El número 4 de la calle del Jardín Zoológico en Berlín podría ser muy bien el lugar de partida de una novela cualquiera y, si me apuran, hasta de una bonita novela de aventuras infantiles como La Historia Interminable del alemán Michael Andreas Helmut Ende. En la calle del Jardín Zoológico podría haber estado la tiendecita de libros de ocasión del señor Karl Konrad Koreander, en la que Bastián Baltasar Bux encontró su libro y con él su camino al reino de Fantasía a punto de ser destruido por la Nada.

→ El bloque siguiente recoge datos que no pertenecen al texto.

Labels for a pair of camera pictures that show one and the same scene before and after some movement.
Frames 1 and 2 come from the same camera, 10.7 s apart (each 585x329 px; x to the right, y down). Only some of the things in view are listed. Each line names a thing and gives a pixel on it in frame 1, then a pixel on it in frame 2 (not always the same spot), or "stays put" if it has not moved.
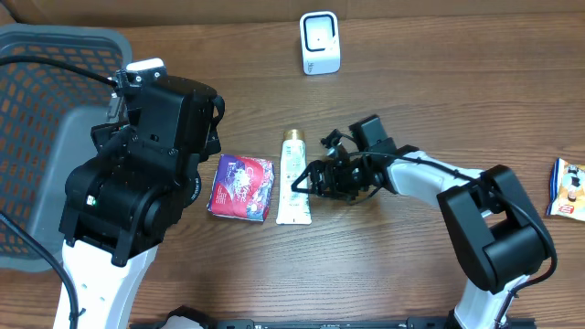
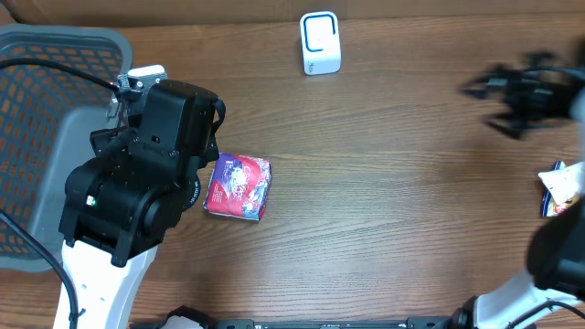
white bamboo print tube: x=293 y=206 → x=565 y=181
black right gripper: x=332 y=184 → x=500 y=78
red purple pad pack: x=242 y=188 stays put
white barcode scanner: x=321 y=45 stays put
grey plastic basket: x=47 y=116 stays put

Pero no fue así.



Hoy no existe el número 4 de la Tiergarten Strasse. En su lugar hay una plaza en la que se ubica un monumento de estilo minimalista del que es autor el norteamericano Richard Serra. El monumento conmemora a las casi trescientas mil personas, enfermos mentales, minusválidos y niños deficientes en su mayor parte, que fueron asesinados en aplicación del programa nazi de eutanasia conocido como T-4 en honor de la que fuera su sede, un palacete situado en el número 4 de la Tiergarten Strasse, la calle del Jardín Zoológico. Un anuncio publicitario de la época informaba a los ciudadanos alemanes de que el coste para la sociedad de la vida de una persona que sufriera taras hereditarias era de 60.000 marcos y que ese dinero “querido ciudadano, es tambien tu dinero”, sentenciaba el anuncio. Tal vez por ello, la mayor parte de la sociedad alemana, que por cierto no pensaba sobre este asunto de manera muy diferente a como lo hacía la británica o la norteamericana, miró hacia otro lado y pensó que, en efecto, las cosas irían mucho mejor sin el lastre de los enfermos incurables y los deficientes mentales.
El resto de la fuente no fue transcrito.